Already burdened by extreme weather brought on by climate change, political upheaval and financial indebtedness, small island developing states are facing the immense challenge of dealing with the COVID-19 pandemic.   

With that backdrop, the Virtual Island Summit, held earlier this month and attended by 350 representatives of government, civil society, business and academics from more 60 different countries, could not have come at a better time.

The panel, mostly consisting of representatives from small island developing states, was brought together by the new Island Policy Lab housed at the University of Delaware. Discussions revolved around the urgency of identifying and implementing technology-based solutions to the COVID-19 pandemic.

“We are seriously looking at policy adjustments around the ‘ease of technology transfer and diffusion’ to island settings because speed is needed to address the current crisis that islands face,” said Kalim Shah, professor and Director of the Island Policy Lab. “And there is a need to recognize this opportunity to carry out fundamental resetting of how to deploy these assets to address island issues.”

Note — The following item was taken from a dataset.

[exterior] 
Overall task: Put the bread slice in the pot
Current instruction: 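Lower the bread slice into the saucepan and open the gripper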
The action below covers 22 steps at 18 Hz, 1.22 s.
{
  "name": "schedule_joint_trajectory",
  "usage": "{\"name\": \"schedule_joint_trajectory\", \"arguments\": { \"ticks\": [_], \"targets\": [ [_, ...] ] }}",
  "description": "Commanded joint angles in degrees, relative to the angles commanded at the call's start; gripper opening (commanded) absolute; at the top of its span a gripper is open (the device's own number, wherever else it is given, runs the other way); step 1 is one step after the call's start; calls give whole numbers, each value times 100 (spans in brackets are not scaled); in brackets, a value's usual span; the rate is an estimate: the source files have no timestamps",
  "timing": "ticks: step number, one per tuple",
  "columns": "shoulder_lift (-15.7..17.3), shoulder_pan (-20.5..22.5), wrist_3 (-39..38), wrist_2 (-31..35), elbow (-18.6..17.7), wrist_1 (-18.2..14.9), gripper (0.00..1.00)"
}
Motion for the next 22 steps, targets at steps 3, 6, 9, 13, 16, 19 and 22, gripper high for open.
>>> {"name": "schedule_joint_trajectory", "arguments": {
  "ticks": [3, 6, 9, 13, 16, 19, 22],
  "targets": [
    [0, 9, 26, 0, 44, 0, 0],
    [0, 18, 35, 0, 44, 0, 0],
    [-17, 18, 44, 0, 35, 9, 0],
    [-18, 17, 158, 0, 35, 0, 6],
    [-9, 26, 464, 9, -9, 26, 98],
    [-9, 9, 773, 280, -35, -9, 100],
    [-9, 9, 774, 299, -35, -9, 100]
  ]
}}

Perhaps the best insights came from innovators working to apply their technologies in islands to meet these challenges. Shah’s University of Delaware colleague Art Trembanis, a professor of Marine Science and Policy, discussed how his submersible marine monitoring systems can play a role in quantifying ecosystem damage to aid insurance valuations. Laura Hosman, a professor from Arizona State University, noted the successes of her solar driven learning tablets in remote places like Fiji. And David Ramjohn, of AlgEthernal Technologies, showed the economic potential of algae based products in islands.

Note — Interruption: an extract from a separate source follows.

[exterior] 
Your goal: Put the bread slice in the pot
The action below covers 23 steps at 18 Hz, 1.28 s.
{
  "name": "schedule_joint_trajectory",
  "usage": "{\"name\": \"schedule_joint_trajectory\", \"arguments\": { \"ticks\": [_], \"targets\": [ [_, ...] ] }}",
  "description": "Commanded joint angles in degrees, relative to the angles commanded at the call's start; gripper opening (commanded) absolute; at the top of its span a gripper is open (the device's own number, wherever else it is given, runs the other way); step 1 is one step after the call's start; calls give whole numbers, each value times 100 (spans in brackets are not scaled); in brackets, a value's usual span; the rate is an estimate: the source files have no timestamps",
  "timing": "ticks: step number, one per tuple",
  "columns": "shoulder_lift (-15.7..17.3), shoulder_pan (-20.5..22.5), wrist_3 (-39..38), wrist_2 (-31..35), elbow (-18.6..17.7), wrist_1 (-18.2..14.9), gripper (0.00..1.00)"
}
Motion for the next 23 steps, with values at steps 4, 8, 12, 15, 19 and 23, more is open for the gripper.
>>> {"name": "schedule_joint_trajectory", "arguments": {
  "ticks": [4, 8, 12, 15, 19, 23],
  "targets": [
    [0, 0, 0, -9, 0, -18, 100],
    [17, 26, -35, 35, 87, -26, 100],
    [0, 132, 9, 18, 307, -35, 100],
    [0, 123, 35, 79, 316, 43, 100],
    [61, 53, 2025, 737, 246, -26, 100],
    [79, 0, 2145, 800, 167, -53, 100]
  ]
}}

While the strategies of the Caribbean and African island nations differed, members of the panel offered unique views including shared basic needs for standards and quality control measures on technology-based products, and transitioning to digital economies that include human capacity building. 

“It is clear that the nexus where we see success is where policy, technology and innovation align, and islands are the ideal place for this mash-up to show success but we [islands] often do not,” said Anton Edmunds, St. Lucia’s Ambassador to the U.S. “Size, sophistication, lack of policy coherence and limited access to finance and fear are factors that mitigate against the success.”

Edmunds added that a potential way forward was to merge the forces of private banking, insurance companies and “the pressure of advocacy by and from populations in the mix” for the deployment of new technology and innovation.

About the Island Policy Lab at the University of Delaware

The Island Policy Lab works with partners to provide policy options and solutions to its island partners and stakeholders, based on empirical, science-based evidence so that they can make sustainable decisions. In June, the IPL became the focal point of the University Consortium for Small Island States (UCSIS), which is made up of a dozen of island universities and supported by the United Nations Department of Economic and Social Affairs (UNDESA).